Viola Mary Johnson Coleman (September 25, 1919 - October 12, 2005) was the first African-American female physician to practice medicine in Midland, Texas. She was active in advocating for the desegregation of schools and for the integration of hospitals in Midland. In 1945, she enlisted the National Association for the Advancement of Colored People (NAACP) in bringing a lawsuit against Louisiana State University medical school for denying her admission based upon her race, a decade before some of the most influential civil rights actions such as in Montgomery and Little Rock. In part due to Coleman's case, NAACP lawyers pursued similar litigation for desegregation of schools in the late 1940s and 1950s, including the U.S. Supreme Court case Sweatt vs Painter. [1] She was known as a compassionate physician and figurehead in the Midland community, never turning anyone away even if they couldn't pay for medical care. [2]
Coleman was born in 1919 in New Iberia, Louisiana, to Jefferson Johnson Sr, a lumber worker, and Ella Johnson, a domestic worker. [3] She had one brother, Jefferson Johnson Jr. In 1951, she married Raymond Coleman, a teacher, (1917-1998) and had two children, Conrad and Reginald [4]
After finishing high school at age 15, Coleman enrolled in Southern University in Louisiana at the Liberal Arts College in the 1930s. She went on to teach at Grambling University. She then decided to study medicine rather than nursing, feeling this was "where she wanted to be." [3]
In June 1946, Coleman, then known as Viola Johnson, applied to Louisiana State University medical school. At the time, Louisiana was highly segregated and subject to Jim Crow laws. Coleman was part of a group of activists recruited by the Louisiana Colored Teacher's Association and the NAACP to challenge the rejection of applications of black students to majority-white universities based on race. Coleman joined the case along with Charles Hatfield, who was applying to LSU law school. Thurgood Marshall, the future Supreme Court Justice, Robert Carter, and Louis Berry represented them in the case. [1] Both Coleman and Hatfield were rejected. LSU cited race as the determining factor in the decision regarding Coleman. A letter from June 1946 to Viola Johnson from James McGoldrick McLemore, then Chairman of the Louisiana State Board of Supervisors states:
"Dear Miss Johnson,As you no doubt know, the State of Louisiana maintains separate schools for its white and colored students. Louisiana State University does not admit colored students...Southern University, located in Scotlandsville ... is the principal Louisiana university for negroes." [5]

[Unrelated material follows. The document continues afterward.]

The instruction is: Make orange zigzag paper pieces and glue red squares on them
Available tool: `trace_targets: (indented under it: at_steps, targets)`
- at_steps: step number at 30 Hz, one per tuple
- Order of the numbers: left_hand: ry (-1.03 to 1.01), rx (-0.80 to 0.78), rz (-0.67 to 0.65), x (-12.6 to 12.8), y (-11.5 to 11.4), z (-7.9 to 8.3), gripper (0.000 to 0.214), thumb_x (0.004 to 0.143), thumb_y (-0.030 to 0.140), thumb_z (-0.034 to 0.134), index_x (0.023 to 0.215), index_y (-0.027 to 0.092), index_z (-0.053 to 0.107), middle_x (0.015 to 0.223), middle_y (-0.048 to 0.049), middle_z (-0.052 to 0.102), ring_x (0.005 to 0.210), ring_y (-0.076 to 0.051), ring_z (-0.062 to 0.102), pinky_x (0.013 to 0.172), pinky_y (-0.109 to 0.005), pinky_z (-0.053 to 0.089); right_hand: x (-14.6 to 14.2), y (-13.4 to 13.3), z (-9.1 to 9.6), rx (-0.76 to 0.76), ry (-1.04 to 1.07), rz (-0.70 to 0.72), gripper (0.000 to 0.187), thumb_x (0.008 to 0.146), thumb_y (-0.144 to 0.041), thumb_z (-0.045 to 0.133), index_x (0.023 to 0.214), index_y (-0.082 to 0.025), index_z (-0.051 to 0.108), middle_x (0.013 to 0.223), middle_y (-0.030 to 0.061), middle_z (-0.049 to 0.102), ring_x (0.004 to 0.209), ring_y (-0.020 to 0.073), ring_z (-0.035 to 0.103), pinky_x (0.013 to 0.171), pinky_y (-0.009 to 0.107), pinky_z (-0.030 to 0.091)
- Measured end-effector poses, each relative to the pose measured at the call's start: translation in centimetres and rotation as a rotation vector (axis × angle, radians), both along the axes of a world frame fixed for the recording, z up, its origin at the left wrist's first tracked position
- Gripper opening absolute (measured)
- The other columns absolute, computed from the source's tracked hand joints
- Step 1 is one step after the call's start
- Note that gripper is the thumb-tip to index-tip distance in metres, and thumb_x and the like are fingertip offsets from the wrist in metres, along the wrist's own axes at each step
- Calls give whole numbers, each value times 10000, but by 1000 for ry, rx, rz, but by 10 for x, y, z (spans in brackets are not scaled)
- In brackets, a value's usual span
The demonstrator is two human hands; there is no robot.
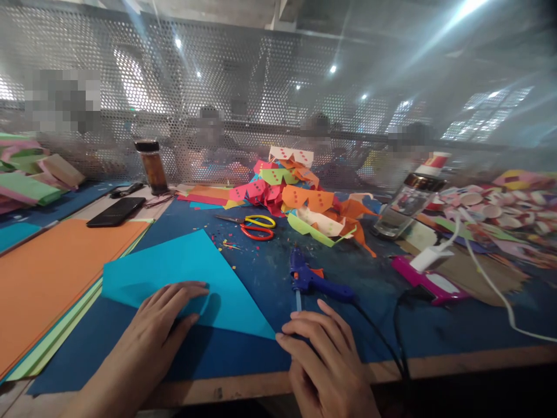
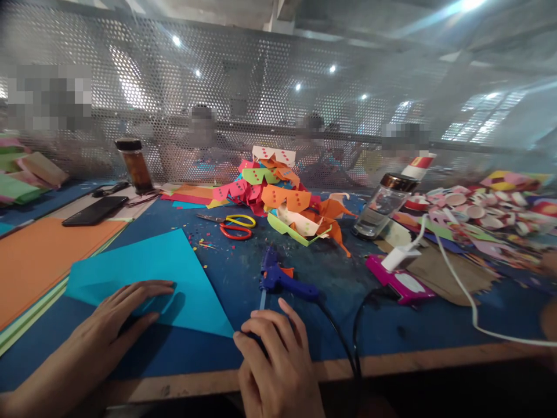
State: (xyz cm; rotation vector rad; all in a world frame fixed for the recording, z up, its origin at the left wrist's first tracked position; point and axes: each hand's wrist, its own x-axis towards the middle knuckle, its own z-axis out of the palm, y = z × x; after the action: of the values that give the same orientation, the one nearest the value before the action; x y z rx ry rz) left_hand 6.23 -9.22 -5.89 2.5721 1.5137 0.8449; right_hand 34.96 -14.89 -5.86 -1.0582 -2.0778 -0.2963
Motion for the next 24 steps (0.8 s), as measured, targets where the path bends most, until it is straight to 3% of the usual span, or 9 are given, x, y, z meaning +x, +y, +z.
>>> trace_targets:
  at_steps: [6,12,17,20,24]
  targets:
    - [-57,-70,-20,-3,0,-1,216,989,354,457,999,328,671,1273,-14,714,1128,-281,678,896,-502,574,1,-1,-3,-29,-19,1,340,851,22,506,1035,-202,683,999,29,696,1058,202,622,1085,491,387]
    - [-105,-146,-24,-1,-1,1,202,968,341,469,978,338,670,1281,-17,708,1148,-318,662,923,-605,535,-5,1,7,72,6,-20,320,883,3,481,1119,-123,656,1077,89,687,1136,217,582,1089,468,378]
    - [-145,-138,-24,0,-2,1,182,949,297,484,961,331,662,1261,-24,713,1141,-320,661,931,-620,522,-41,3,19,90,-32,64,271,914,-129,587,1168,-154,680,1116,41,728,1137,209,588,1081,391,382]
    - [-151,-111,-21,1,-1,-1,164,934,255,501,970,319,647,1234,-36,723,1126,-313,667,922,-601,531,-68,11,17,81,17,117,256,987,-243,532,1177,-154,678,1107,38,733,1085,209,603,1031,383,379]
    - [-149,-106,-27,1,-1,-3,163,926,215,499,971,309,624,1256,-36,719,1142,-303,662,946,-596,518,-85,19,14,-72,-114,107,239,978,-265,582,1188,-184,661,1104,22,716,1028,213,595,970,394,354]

Louisiana, along with other Southern states used part of the Supreme Court law from Gaines v. Canada passed in 1938, which ruled that states had to provide in-state education to black students or create a school that would educate both white and black students, further reinforcing segregationist policies. Many states chose to fund education for black students at different schools, rather than integrate them into all-white universities. Coleman was given funding for her tuition at an out-of-state school. As a result, she ended up attending Meharry Medical College in Tennessee. In April 1947, the 19th District Court in Baton Rouge ruled against Coleman citing her out-state-residency status. [1] [6] It is significant to note that Coleman was forced to seek her education in a different state due to the segregation of schools, and LSU's rejection of her application based on race. In February 1948, she received an encouraging letter from Daniel E. Byrd, then the field secretary for the NAACP in New Orleans:
"Please don't permit those persons whose attitudes and thoughts are dwarfed to the extent that they are antebellum in their philosophy and demeanor to alarm you.Only a handful of our people want integration and it is God's valiant minority who must wage war on the insidious evils; war on a double-barreled basis. In the one barrel aimed, sighted and cocked on the laws, practices, customs and usages that keep us walled in; and the other barrel, in a like manner, cocked on the members of our group, who for a job or personal gain or for even a handout, would aid in the perpetuation of these evils.Our hope is in the youth, whose minds are not enslaved to this inferior status." [7]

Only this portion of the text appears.